From the New York Times’s former chief classical music critic, a tribute to one of the great singers of modern times and a national treasure who broke racial barriers
The night before Marian Anderson performed her historic concert at the Lincoln Memorial, she called her manager with doubts. A crowd of 75,000 had flocked there to see her—many times more than the whites-only concert hall which rejected her weeks before—and she would be singing in front of the monument of freedom itself. This was a major triumph for racial justice, but Anderson worried it would overshadow the rest of her inimitable career.
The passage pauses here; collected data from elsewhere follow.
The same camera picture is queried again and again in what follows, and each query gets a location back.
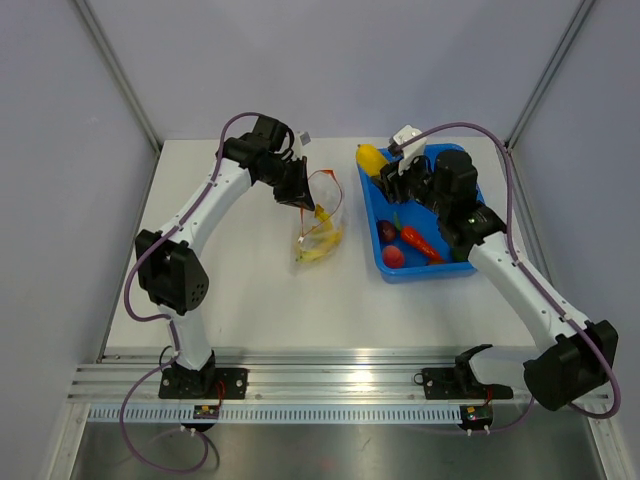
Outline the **yellow starfruit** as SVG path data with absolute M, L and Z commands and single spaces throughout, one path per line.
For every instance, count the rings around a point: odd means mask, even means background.
M 369 177 L 376 177 L 388 164 L 385 156 L 371 144 L 360 144 L 356 150 L 356 163 Z

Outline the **clear zip top bag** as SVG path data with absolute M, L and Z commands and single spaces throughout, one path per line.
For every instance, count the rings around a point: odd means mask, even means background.
M 335 171 L 314 171 L 309 176 L 309 187 L 315 208 L 299 211 L 292 246 L 294 272 L 330 258 L 342 244 L 346 230 L 345 193 Z

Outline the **yellow banana bunch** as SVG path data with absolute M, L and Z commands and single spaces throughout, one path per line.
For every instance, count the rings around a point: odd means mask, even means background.
M 310 264 L 330 256 L 340 246 L 344 229 L 337 211 L 330 212 L 321 204 L 313 212 L 301 210 L 299 233 L 293 244 L 295 262 Z

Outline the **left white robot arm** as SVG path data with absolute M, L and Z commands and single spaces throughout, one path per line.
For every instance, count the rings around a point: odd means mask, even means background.
M 308 134 L 264 114 L 251 116 L 251 131 L 220 135 L 211 170 L 178 213 L 160 229 L 143 229 L 135 238 L 136 262 L 123 301 L 133 320 L 167 324 L 172 357 L 159 367 L 162 399 L 245 396 L 246 371 L 216 367 L 201 313 L 209 277 L 200 256 L 230 207 L 255 183 L 271 187 L 279 204 L 307 211 L 315 207 L 303 153 Z

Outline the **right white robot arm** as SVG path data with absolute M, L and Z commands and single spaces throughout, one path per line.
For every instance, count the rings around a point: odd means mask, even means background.
M 525 324 L 537 348 L 529 359 L 499 353 L 493 346 L 467 352 L 454 371 L 456 389 L 476 396 L 488 384 L 527 389 L 544 408 L 576 409 L 577 399 L 609 384 L 609 410 L 588 412 L 608 419 L 621 407 L 621 389 L 613 372 L 618 333 L 607 320 L 592 322 L 571 306 L 525 258 L 520 257 L 511 227 L 479 200 L 478 172 L 464 151 L 444 150 L 434 161 L 385 164 L 375 183 L 391 203 L 414 201 L 437 218 L 452 254 L 490 280 Z

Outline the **orange carrot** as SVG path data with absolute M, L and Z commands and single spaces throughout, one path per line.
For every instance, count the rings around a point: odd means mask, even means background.
M 404 226 L 400 232 L 400 237 L 404 243 L 423 254 L 430 263 L 444 263 L 444 259 L 439 252 L 432 247 L 415 228 Z

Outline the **blue plastic bin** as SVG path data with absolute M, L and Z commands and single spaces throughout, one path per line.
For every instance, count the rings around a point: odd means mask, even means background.
M 374 262 L 390 284 L 466 277 L 476 269 L 456 260 L 441 237 L 435 214 L 411 200 L 390 203 L 374 183 L 374 175 L 395 161 L 370 144 L 357 147 L 356 163 L 364 198 Z

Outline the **green lime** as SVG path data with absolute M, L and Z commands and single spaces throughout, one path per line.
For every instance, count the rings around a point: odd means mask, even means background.
M 467 261 L 467 253 L 466 250 L 463 247 L 453 247 L 451 249 L 451 257 L 452 257 L 452 261 L 459 263 L 459 262 L 466 262 Z

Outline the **dark purple plum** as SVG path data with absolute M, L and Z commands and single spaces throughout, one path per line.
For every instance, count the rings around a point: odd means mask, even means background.
M 376 223 L 376 228 L 379 241 L 382 244 L 388 245 L 395 241 L 398 230 L 396 229 L 394 224 L 387 220 L 379 220 Z

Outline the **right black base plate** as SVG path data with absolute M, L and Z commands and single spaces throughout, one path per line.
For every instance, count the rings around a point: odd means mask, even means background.
M 474 355 L 487 350 L 491 344 L 481 344 L 457 355 L 450 367 L 425 367 L 413 376 L 413 383 L 421 386 L 427 400 L 509 400 L 513 390 L 506 385 L 483 384 L 471 370 Z

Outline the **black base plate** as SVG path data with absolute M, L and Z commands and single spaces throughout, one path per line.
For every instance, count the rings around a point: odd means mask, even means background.
M 236 367 L 212 367 L 202 371 L 180 366 L 162 372 L 158 396 L 168 400 L 242 400 L 246 397 L 249 371 Z
M 413 383 L 421 386 L 427 400 L 509 400 L 513 390 L 506 385 L 483 384 L 471 370 L 474 355 L 487 350 L 491 344 L 481 344 L 457 355 L 450 367 L 425 367 L 413 376 Z

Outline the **aluminium rail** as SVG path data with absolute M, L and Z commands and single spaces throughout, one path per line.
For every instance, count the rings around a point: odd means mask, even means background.
M 112 348 L 80 364 L 67 399 L 116 402 L 158 366 L 157 348 Z M 244 404 L 420 404 L 414 380 L 425 367 L 453 364 L 448 349 L 347 348 L 321 350 L 215 349 L 216 365 L 248 370 Z

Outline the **right frame post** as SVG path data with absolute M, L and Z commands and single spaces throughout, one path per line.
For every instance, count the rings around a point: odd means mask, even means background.
M 524 134 L 596 5 L 596 0 L 581 0 L 578 2 L 513 128 L 505 139 L 505 147 L 508 150 L 513 150 Z

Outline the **frame post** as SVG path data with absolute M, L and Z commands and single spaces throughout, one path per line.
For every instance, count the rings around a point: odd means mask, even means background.
M 163 141 L 152 125 L 91 2 L 87 0 L 72 0 L 70 4 L 74 7 L 82 25 L 88 31 L 88 35 L 97 49 L 105 68 L 138 127 L 142 131 L 151 150 L 156 157 L 159 157 L 162 151 Z
M 513 150 L 524 134 L 596 5 L 596 0 L 581 0 L 578 2 L 513 128 L 505 139 L 505 147 L 508 150 Z

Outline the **left frame post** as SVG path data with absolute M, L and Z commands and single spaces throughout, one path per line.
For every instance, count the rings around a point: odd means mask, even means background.
M 88 35 L 97 49 L 105 68 L 138 127 L 142 131 L 151 150 L 156 157 L 159 157 L 162 151 L 163 141 L 152 125 L 91 2 L 87 0 L 72 0 L 70 4 L 74 7 L 82 25 L 88 31 Z

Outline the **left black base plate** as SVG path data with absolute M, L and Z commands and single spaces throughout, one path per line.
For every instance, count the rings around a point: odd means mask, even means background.
M 236 367 L 212 367 L 202 371 L 180 366 L 162 372 L 158 396 L 168 400 L 242 400 L 246 397 L 249 371 Z

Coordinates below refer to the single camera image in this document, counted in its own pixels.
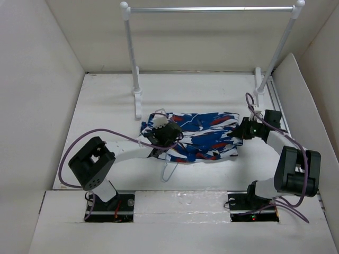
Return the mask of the blue patterned trousers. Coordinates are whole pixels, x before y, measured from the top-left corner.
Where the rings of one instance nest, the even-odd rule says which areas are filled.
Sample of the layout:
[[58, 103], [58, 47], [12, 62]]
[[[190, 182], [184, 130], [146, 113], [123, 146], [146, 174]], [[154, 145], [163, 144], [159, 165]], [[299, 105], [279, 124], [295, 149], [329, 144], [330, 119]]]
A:
[[167, 116], [181, 127], [183, 138], [180, 144], [161, 154], [159, 159], [195, 163], [238, 156], [237, 148], [243, 145], [243, 139], [229, 136], [239, 126], [238, 113], [168, 112]]

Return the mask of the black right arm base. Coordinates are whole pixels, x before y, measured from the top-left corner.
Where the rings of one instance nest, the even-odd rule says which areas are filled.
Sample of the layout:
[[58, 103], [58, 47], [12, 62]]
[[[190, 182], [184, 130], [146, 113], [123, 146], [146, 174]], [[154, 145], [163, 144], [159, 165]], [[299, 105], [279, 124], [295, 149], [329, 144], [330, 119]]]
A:
[[253, 185], [247, 190], [228, 191], [227, 197], [224, 208], [230, 212], [231, 222], [279, 222], [271, 200], [257, 197]]

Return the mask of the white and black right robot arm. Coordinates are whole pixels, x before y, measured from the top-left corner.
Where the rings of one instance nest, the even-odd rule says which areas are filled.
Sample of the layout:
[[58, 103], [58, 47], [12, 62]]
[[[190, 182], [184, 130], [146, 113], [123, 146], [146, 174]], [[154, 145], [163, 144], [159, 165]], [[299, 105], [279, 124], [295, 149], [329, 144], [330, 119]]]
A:
[[248, 186], [246, 205], [258, 208], [264, 199], [279, 198], [288, 206], [296, 208], [305, 197], [314, 197], [318, 192], [321, 155], [317, 151], [305, 149], [299, 142], [280, 129], [281, 112], [266, 110], [265, 116], [252, 106], [249, 117], [229, 136], [250, 140], [260, 138], [280, 156], [274, 177], [256, 180]]

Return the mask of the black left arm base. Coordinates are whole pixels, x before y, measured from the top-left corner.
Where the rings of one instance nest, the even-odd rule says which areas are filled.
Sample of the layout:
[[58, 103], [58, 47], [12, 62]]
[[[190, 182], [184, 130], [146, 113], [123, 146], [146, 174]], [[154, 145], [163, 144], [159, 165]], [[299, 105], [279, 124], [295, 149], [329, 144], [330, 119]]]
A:
[[122, 192], [113, 204], [103, 202], [98, 196], [85, 194], [84, 221], [88, 223], [131, 223], [134, 216], [135, 192]]

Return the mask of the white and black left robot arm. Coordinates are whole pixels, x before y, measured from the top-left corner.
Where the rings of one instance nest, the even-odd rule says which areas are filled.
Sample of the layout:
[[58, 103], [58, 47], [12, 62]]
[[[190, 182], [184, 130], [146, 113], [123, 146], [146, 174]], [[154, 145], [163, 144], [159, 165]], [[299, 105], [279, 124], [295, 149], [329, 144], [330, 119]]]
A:
[[106, 143], [100, 137], [93, 137], [68, 165], [82, 189], [92, 192], [105, 209], [112, 210], [119, 200], [119, 193], [106, 178], [113, 164], [135, 158], [157, 158], [177, 145], [182, 137], [181, 127], [173, 121], [153, 127], [135, 139], [127, 137]]

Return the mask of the white clothes rack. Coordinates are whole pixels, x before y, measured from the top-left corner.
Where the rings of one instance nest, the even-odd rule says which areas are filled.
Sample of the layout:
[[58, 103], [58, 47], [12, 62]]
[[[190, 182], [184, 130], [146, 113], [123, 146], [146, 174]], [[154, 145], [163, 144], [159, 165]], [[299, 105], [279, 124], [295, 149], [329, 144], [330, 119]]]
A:
[[139, 7], [121, 2], [118, 16], [128, 49], [135, 118], [141, 119], [146, 100], [143, 71], [250, 72], [250, 91], [262, 105], [266, 83], [305, 5], [270, 1], [264, 6], [195, 7], [186, 2], [177, 7], [169, 1], [163, 7], [149, 2]]

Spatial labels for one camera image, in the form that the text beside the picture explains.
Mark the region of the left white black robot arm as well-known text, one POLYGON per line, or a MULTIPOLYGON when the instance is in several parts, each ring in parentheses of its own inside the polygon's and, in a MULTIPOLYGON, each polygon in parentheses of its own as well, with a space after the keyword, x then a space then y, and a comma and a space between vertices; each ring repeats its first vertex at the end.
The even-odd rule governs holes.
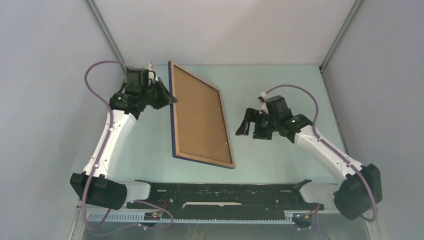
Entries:
POLYGON ((127 137, 145 108, 159 110, 178 100, 150 64, 128 67, 125 78, 119 91, 106 102, 106 123, 91 159, 81 173, 72 174, 70 184, 88 205, 119 210, 124 204, 138 200, 145 208, 153 208, 158 194, 149 183, 119 182, 116 174, 127 137))

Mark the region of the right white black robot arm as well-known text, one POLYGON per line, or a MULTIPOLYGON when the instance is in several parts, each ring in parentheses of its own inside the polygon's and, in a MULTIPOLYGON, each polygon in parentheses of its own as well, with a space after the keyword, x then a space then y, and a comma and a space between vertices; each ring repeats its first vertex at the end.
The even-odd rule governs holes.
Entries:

In this rich new portrait, Anthony Tommasini brings his decades of musical expertise to bear upon Anderson’s artistry, the journey of her life, and conversations about her legacy. After her breakout early performances in Europe, she gripped international audiences with her masterful renditions of Russian folk songs, German lieder, and Negro spirituals: a combination that would stretch even today’s cosmopolitan repertoires.
But recognition was harder to achieve at home. Though celebrated for her concerts, Anderson could not book hotel rooms across the country. She sat uneasily on Pullman trains. These tribulations brought forth memorable shows of goodwill—Eleanor Roosevelt fought the DAR in her honor; Einstein housed her in Princeton—but were representative of the fierce racism Anderson faced.
As Arturo Toscanini famously said of Anderson’s voice: one is privileged to hear it only “once in a hundred years.” Now, we get to enjoy it again, in the context of Anderson’s dignified leadership, authenticity, and majestic presence.